● **AIM OF THE TASK**
Word for word, the listing below should be printed again.

● **GIVEN INFORMATION**
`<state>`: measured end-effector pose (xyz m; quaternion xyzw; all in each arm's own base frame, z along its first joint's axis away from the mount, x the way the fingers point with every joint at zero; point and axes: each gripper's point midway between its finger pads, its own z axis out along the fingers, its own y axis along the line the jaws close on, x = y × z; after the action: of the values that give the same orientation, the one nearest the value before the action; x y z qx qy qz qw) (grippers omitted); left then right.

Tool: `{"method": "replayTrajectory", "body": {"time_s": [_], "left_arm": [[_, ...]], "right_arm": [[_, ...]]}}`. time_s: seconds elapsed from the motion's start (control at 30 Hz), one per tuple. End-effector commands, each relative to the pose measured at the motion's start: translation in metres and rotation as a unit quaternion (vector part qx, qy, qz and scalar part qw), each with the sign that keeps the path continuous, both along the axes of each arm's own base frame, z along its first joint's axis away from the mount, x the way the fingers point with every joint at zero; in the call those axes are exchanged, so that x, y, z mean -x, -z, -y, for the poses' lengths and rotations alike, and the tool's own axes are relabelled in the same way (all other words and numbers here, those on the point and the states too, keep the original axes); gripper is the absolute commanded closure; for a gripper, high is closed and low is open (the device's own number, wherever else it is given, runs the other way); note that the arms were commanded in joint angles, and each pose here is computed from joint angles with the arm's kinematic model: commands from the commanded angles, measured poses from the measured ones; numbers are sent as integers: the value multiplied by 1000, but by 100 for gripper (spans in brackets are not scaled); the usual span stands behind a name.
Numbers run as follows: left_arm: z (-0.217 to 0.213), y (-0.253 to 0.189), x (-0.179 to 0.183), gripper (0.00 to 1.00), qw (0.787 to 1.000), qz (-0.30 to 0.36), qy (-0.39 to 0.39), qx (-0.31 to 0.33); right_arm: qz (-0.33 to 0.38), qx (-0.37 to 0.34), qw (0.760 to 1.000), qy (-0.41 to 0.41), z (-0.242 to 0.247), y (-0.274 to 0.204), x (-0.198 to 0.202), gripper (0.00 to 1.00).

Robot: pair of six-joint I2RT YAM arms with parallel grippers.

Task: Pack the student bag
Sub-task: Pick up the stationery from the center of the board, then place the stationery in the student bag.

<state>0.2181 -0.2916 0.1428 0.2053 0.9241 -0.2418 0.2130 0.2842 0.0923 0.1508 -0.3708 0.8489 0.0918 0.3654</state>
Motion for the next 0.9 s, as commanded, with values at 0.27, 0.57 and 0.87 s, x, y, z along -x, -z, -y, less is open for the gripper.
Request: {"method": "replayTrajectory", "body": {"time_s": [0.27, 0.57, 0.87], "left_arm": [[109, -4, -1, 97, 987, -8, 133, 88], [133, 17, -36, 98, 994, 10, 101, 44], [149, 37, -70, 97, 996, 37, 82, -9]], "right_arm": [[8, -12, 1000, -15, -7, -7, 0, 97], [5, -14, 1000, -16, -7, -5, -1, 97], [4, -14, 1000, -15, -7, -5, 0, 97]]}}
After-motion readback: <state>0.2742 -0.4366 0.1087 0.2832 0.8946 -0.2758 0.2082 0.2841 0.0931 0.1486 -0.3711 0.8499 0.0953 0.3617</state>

● **WRITTEN SOLUTION**
`<state>`: measured end-effector pose (xyz m; quaternion xyzw; all in each arm's own base frame, z along its first joint's axis away from the mount, x the way the fingers point with every joint at zero; point and axes: each gripper's point midway between its finger pads, its own z axis out along the fingers, its own y axis along the line the jaws close on, x = y × z; after the action: of the values that give the same orientation, the one nearest the value before the action; x y z qx qy qz qw) (grippers omitted); left then right.

Tool: `{"method": "replayTrajectory", "body": {"time_s": [_], "left_arm": [[_, ...]], "right_arm": [[_, ...]]}}`. time_s: seconds elapsed from the motion's start (control at 30 Hz), one per tuple. End-effector commands, each relative to the pose measured at the motion's start: translation in metres and rotation as a unit quaternion (vector part qx, qy, qz and scalar part qw), each with the sign that keeps the path continuous, both along the axes of each arm's own base frame, z along its first joint's axis away from the mount, x the way the fingers point with every joint at zero; in the call those axes are exchanged, so that x, y, z mean -x, -z, -y, for the poses' lengths and rotations alike, and the tool's own axes are relabelled in the same way (all other words and numbers here, those on the point and the states too, keep the original axes); gripper is the absolute commanded closure; for a gripper, high is closed and low is open (the device's own number, wherever else it is given, runs the other way); note that the arms were commanded in joint angles, and each pose here is computed from joint angles with the arm's kinematic model: commands from the commanded angles, measured poses from the measured ones; numbers are sent as integers: the value multiplied by 1000, but by 100 for gripper (spans in brackets are not scaled); the usual span stands behind a name.
Numbers run as follows: left_arm: z (-0.217 to 0.213), y (-0.253 to 0.189), x (-0.179 to 0.183), gripper (0.00 to 1.00), qw (0.787 to 1.000), qz (-0.30 to 0.36), qy (-0.39 to 0.39), qx (-0.31 to 0.33); right_arm: qz (-0.33 to 0.38), qx (-0.37 to 0.34), qw (0.760 to 1.000), qy (-0.41 to 0.41), z (-0.242 to 0.247), y (-0.274 to 0.204), x (-0.198 to 0.202), gripper (0.00 to 1.00).

Robot: pair of six-joint I2RT YAM arms with parallel grippers.

Task: Pack the student bag
Sub-task: Pick up the stationery from the center of the board, then place the stationery in the student bag.

<state>0.2181 -0.2916 0.1428 0.2053 0.9241 -0.2418 0.2130 0.2842 0.0923 0.1508 -0.3708 0.8489 0.0918 0.3654</state>
Motion for the next 0.9 s, as commanded, with values at 0.27, 0.57 and 0.87 s, x, y, z along -x, -z, -y, less is open for the gripper.
Request: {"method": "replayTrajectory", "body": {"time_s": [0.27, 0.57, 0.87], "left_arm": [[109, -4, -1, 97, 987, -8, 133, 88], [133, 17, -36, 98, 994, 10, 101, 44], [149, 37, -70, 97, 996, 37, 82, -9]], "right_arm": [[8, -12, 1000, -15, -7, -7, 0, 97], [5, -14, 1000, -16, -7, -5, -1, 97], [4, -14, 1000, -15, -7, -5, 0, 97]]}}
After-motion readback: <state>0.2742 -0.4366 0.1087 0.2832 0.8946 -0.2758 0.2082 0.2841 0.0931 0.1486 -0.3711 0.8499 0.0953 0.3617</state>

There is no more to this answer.